[[ EXERCISE MATERIALS, beginning ]]
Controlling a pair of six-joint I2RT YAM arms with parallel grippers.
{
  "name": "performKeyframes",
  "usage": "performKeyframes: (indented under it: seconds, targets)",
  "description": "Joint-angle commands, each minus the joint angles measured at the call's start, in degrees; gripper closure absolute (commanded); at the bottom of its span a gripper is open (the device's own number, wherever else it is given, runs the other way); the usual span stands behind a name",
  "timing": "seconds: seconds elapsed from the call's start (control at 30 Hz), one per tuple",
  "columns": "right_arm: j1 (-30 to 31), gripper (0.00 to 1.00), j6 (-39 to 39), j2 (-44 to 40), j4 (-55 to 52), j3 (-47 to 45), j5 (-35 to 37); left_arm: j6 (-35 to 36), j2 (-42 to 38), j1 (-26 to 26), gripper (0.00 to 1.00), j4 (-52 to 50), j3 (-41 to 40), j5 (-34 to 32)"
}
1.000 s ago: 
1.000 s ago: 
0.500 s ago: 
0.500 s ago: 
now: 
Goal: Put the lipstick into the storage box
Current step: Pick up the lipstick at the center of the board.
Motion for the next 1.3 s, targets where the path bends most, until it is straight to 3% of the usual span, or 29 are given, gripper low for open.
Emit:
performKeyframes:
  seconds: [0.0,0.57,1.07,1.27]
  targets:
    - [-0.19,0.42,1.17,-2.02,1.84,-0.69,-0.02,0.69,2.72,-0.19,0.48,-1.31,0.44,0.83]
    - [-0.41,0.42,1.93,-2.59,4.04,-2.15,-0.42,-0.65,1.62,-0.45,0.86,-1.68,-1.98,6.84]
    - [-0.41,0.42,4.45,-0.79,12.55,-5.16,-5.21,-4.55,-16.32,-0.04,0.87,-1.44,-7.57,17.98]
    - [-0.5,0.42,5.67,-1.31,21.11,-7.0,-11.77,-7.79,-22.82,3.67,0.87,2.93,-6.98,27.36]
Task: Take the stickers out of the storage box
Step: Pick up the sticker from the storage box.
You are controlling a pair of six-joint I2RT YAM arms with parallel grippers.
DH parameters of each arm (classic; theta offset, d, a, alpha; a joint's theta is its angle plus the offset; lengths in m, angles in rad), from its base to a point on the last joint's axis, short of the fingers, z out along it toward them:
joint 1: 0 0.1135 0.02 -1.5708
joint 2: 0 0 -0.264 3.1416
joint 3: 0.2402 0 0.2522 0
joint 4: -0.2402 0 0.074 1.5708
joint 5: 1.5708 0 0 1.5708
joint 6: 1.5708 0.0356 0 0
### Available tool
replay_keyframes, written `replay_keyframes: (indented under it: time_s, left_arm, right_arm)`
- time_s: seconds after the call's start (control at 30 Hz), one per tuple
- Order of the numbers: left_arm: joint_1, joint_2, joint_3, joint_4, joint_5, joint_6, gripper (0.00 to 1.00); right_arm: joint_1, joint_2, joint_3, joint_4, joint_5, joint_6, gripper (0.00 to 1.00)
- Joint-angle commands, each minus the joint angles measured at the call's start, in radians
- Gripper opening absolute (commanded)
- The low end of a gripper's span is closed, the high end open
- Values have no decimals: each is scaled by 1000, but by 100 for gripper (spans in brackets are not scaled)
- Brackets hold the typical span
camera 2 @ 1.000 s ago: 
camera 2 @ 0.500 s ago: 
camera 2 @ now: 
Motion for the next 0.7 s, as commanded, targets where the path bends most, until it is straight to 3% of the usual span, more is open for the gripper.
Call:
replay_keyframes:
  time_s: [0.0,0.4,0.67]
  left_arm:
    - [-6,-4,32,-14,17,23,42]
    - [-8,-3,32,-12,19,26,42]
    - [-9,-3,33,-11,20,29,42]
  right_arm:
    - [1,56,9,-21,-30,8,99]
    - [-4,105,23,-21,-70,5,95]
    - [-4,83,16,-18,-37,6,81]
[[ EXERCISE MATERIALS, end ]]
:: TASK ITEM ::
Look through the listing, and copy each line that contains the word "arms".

:: TASK RESPONSE ::
Controlling a pair of six-joint I2RT YAM arms with parallel grippers.
You are controlling a pair of six-joint I2RT YAM arms with parallel grippers.

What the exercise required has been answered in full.